Labour and Lib Dem spokespeople have been competing on how best to insult young people struggling to pay for their own pensions this week.
Speaking at an Institute of Public Policy Research meeting, Pensions Minister James Purnell highlighted the fact that the number of young people saving for a pension has gone down in the past five years from 1-in-3 to 1-in-4. His explanation is simple:
“At the moment, young people are acting as if they expect to be able to fund a longer and longer retirement with less and less saving.”
“This research highlights the fact that there is a pressing need to help the young when it comes to financial understanding.
“All the signs point to a huge shift in the financial knowledge of young people now compared with their parents.
“The Government’s university tuition fees, high house prices and the aggressive marketing of credit are all contributing factors.
“Although there is some financial education and help for people when they are in difficulty, the focus should be on tackling this problem before it occurs.
“There should be a genuinely independent financial advice network to help people before financial hardship takes hold.”
To be fair on Vince, he does at least refer to contributing factors such as house prices and graduate debt, but he doesn’t propose doing anything about them – he magic bullet is simple more education. James Purnell doesn’t even go that far. His explanation are “Three Cs” – confidence, complexity and culture. All three may well be true, but that is to pretend that pensions are wholly divorced from everything else.

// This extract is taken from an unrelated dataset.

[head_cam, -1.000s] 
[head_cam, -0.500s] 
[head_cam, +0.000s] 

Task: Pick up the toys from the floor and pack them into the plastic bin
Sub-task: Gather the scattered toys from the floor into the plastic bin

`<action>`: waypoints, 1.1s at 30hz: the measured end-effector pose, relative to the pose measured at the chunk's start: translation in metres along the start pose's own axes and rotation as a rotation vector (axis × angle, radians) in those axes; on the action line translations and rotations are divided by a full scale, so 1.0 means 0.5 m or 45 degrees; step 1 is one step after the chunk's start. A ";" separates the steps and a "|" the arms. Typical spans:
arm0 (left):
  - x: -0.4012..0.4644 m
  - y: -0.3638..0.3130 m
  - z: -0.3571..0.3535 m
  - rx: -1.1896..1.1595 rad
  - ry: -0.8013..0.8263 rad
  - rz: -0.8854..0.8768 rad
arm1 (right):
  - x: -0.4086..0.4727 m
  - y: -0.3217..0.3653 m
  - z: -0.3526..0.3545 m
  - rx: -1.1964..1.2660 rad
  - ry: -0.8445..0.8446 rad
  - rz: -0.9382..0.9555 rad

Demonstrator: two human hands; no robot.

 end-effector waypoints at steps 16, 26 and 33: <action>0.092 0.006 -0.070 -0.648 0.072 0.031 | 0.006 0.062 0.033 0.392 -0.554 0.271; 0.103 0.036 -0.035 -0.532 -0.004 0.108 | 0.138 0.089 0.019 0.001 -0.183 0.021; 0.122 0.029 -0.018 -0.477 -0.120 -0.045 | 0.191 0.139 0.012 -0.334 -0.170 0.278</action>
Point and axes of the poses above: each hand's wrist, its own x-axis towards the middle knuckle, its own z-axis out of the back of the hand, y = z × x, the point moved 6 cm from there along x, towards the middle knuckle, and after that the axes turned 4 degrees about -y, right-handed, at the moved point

The reason a “live fast, die poor” culture has emerged is that credit and depending on parents is the norm for young people these days; it’s how you get on in life. Lecturing people about depending on too much credit is a little rich in a country where it is government policy to have every young person in hundreds of thousands of pounds of debt before they hit thirty.
And are we really expected to believe that the previous generation were any more careful with money than we are? Last time I looked, they spent their youth on drugs shagging anything that moved. The generation before, that grew up in the 1920s and lived through World War Two, certainly knew the meaning of saving for the future. I’ll take lectures from them, but not their profligate children.